Scan the material below for every line with the string "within", and copy those lines.

(Data supplied)

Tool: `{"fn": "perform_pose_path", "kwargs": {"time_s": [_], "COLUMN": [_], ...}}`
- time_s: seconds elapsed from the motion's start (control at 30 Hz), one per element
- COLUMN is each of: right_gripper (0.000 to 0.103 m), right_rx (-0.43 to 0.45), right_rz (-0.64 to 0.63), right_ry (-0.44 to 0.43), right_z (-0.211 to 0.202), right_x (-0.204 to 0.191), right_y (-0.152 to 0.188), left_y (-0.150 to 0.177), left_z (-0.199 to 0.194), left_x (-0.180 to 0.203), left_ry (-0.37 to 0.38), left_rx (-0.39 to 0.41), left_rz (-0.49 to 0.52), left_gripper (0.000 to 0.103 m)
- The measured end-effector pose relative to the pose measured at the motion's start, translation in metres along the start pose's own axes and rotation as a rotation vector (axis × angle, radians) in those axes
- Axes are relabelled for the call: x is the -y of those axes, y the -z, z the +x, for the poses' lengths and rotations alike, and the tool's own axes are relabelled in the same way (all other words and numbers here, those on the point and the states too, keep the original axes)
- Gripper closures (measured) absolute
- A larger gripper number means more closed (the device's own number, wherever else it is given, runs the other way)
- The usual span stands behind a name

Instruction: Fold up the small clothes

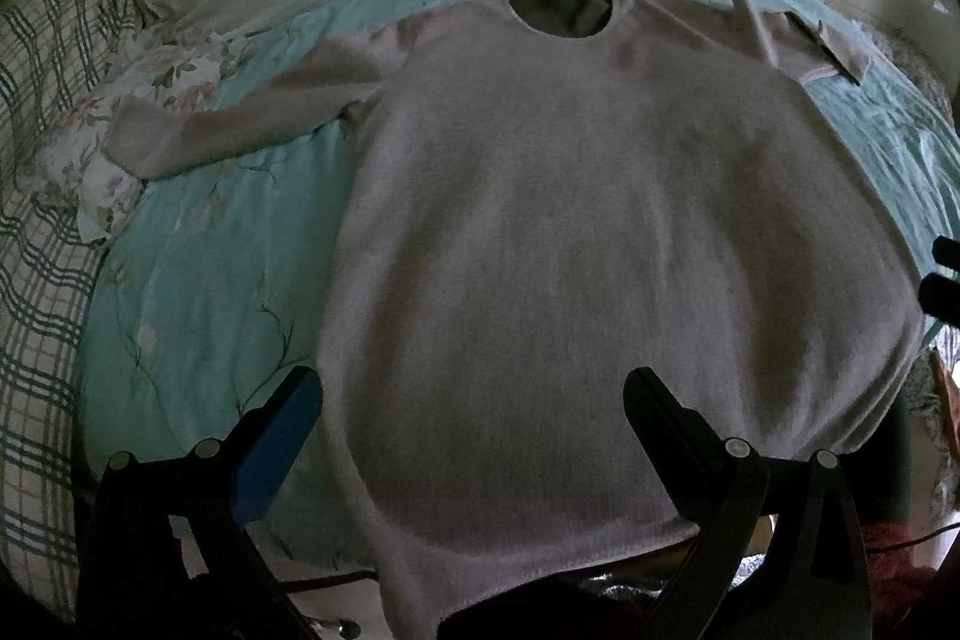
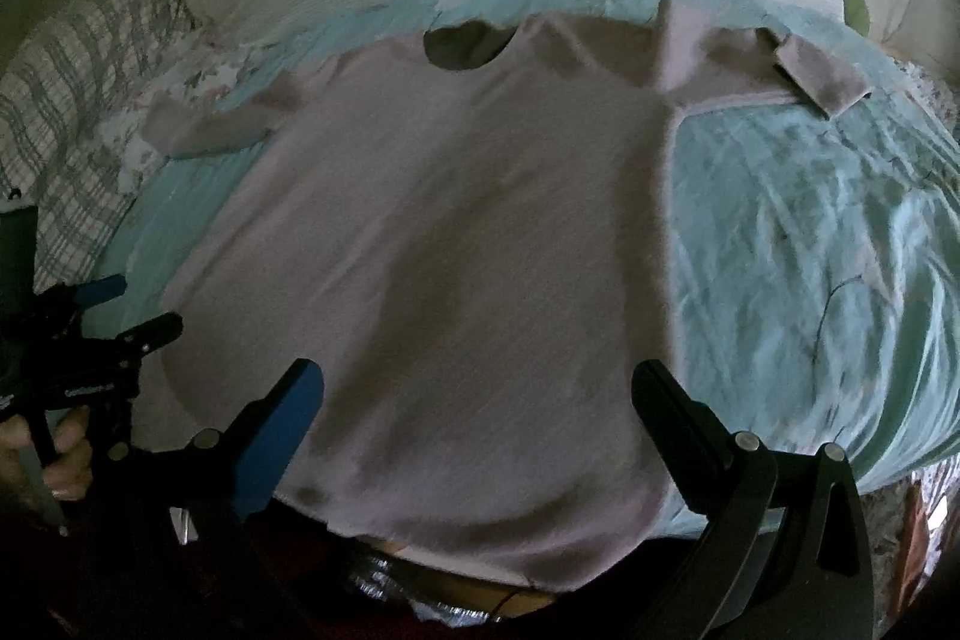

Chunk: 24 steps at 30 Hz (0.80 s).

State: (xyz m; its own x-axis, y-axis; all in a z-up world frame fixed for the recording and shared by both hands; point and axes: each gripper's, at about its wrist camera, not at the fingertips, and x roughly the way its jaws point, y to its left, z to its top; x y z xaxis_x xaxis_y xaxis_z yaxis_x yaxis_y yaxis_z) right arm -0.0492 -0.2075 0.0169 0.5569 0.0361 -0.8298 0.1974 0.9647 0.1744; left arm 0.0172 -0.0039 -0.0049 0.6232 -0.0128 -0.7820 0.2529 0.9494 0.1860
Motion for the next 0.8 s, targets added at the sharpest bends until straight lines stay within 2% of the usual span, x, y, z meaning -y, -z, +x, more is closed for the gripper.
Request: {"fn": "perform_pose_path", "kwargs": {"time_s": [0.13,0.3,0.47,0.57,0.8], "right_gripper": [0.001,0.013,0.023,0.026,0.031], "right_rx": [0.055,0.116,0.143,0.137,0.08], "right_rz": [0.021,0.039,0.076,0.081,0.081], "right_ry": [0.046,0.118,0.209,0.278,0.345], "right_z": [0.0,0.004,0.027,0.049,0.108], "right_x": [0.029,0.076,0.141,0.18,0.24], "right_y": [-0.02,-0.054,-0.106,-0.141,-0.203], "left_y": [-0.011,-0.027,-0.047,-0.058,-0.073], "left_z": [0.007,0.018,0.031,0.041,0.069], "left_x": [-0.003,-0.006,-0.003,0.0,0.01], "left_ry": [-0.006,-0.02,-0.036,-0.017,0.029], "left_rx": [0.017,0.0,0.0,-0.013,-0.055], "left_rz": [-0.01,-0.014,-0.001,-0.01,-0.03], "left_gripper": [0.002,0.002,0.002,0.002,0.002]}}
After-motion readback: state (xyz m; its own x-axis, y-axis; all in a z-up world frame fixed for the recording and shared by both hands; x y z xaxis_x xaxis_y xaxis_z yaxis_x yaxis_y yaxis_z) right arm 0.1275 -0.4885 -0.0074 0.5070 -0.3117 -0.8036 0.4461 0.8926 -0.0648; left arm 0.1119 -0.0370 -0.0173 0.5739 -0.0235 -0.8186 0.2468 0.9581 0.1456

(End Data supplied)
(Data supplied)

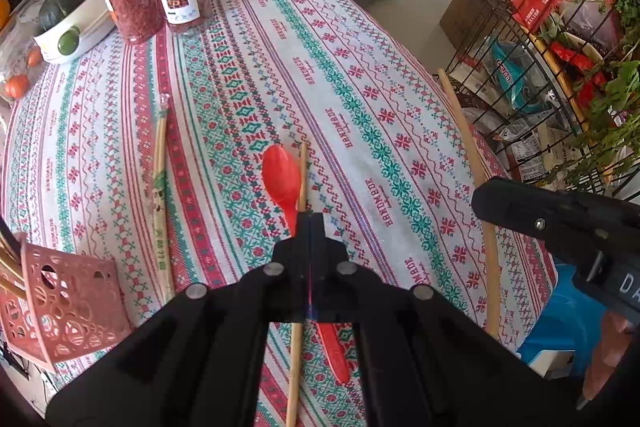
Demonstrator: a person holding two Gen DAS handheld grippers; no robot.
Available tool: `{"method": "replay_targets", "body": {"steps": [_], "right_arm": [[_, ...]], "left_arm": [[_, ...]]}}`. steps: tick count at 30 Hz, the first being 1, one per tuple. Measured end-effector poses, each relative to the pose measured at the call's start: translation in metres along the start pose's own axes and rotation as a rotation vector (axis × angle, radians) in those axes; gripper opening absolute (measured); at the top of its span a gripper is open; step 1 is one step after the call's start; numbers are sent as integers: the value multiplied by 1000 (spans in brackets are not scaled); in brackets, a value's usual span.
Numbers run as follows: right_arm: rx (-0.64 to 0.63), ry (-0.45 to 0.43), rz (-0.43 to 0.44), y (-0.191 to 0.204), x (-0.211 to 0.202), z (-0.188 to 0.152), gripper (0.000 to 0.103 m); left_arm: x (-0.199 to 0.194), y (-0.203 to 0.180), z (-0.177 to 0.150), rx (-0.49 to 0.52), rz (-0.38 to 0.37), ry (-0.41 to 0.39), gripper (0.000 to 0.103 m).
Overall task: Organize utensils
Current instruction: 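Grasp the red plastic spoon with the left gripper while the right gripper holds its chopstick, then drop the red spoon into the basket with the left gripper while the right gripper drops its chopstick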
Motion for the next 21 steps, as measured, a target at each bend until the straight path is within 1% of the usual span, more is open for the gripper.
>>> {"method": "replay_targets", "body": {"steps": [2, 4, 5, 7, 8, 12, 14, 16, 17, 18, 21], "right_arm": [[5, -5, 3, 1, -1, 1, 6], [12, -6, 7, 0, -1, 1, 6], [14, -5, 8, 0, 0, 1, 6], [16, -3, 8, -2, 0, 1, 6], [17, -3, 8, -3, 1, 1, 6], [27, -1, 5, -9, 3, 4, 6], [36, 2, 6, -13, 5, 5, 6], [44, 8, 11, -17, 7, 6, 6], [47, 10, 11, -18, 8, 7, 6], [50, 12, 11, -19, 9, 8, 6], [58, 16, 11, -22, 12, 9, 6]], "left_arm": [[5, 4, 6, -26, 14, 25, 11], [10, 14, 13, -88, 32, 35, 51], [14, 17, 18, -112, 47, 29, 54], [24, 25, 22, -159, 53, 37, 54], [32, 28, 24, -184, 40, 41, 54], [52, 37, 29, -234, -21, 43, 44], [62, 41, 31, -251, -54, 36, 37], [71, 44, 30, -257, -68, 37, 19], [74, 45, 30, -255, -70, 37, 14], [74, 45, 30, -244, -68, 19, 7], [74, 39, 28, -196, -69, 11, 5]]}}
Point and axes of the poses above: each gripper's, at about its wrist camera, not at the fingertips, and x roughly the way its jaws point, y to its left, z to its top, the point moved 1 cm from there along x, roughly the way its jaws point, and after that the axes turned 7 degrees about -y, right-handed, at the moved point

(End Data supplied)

Written answer ::
Motion for the next 0.8 s, targets added at the sharpest bends until straight lines stay within 2% of the usual span, x, y, z meaning -y, -z, +x, more is closed for the gripper.
Motion for the next 21 steps, as measured, a target at each bend until the straight path is within 1% of the usual span, more is open for the gripper.

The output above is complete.